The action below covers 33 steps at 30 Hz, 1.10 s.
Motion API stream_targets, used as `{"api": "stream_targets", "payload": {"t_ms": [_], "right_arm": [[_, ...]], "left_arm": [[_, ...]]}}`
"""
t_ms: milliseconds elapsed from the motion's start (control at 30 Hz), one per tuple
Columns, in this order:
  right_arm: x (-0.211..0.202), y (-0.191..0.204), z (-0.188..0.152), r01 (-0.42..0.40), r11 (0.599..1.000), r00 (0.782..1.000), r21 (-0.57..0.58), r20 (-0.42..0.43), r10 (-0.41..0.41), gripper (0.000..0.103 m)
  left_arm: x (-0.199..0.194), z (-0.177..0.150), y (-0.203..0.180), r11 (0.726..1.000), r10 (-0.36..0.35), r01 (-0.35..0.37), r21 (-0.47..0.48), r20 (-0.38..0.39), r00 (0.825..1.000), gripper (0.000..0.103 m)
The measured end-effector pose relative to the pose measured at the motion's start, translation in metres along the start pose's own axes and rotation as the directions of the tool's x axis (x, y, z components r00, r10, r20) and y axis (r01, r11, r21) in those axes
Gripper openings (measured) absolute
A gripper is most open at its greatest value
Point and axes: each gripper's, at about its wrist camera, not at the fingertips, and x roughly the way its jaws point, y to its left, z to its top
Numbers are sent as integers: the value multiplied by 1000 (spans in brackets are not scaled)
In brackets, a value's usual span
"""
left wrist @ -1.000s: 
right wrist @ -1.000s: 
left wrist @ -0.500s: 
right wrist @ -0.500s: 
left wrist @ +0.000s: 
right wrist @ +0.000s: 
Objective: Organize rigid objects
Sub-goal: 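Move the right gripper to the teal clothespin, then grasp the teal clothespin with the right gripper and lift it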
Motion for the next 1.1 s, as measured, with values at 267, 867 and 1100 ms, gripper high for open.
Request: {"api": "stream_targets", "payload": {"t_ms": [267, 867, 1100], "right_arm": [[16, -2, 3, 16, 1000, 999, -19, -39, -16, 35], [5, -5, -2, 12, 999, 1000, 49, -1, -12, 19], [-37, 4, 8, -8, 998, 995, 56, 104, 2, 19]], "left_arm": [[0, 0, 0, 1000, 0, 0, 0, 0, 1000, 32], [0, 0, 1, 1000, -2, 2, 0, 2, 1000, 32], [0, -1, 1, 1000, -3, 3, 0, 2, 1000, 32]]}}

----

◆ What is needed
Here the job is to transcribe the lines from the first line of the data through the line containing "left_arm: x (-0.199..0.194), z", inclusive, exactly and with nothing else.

◆ Solved exercise
The action below covers 33 steps at 30 Hz, 1.10 s.
Motion API stream_targets, used as `{"api": "stream_targets", "payload": {"t_ms": [_], "right_arm": [[_, ...]], "left_arm": [[_, ...]]}}`
"""
t_ms: milliseconds elapsed from the motion's start (control at 30 Hz), one per tuple
Columns, in this order:
  right_arm: x (-0.211..0.202), y (-0.191..0.204), z (-0.188..0.152), r01 (-0.42..0.40), r11 (0.599..1.000), r00 (0.782..1.000), r21 (-0.57..0.58), r20 (-0.42..0.43), r10 (-0.41..0.41), gripper (0.000..0.103 m)
  left_arm: x (-0.199..0.194), z (-0.177..0.150), y (-0.203..0.180), r11 (0.726..1.000), r10 (-0.36..0.35), r01 (-0.35..0.37), r21 (-0.47..0.48), r20 (-0.38..0.39), r00 (0.825..1.000), gripper (0.000..0.103 m)

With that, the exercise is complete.